Cytotoxic and Antioxidant Properties of Natural Bioactive Monoterpenes Nerol, Estragole, and 3,7-Dimethyl-1-Octanol

The therapeutic potential of medicinal plants is noted because of the presence of varieties of biochemicals. The monoterpenes, like nerol, estragole, and 3,7-dimethyl-1-octanol, have been reported for antimicrobial, antifungal, anthelmintic, and antioxidant activities. This study evaluated the toxic, cytotoxic, and oxidant/antioxidant effects of these compounds by several in vitro (DPPH and ABTS radical scavenging, and ferric reducing potential), ex vivo (hemolysis), and in vivo (Artemia Salina and Saccharomyces cerevisiae) assays. Results suggest that estragole and 3,7-dimethyl-1-octanol at 31.25–500 μg/mL did not exhibit significant cytotoxic effects in the A. Salina and hemolysis tests.

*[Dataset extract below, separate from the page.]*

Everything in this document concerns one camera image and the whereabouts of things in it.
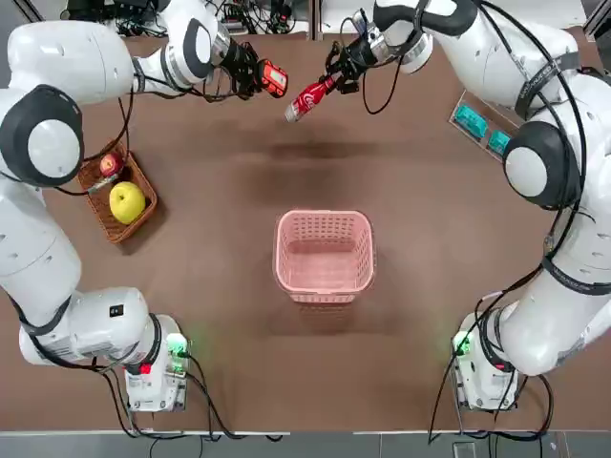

Nerol showed significant cytotoxic effects on these test systems at all test concentrations. The monoterpenes showed radical (ABTS(•+) and DPPH(•)) scavenging capacities in a concentration-dependent manner in vitro tests. However, they did not oxidize the genetic material of S. cerevisiae (SODWT, Sod1Δ, Sod2Δ, Sod1/Sod2Δ, Cat1Δ, and Cat1Δ/Sod1Δ) lines. Among the three monoterpenes, nerol may be a good candidate for antioxidant and anti-tumor therapies.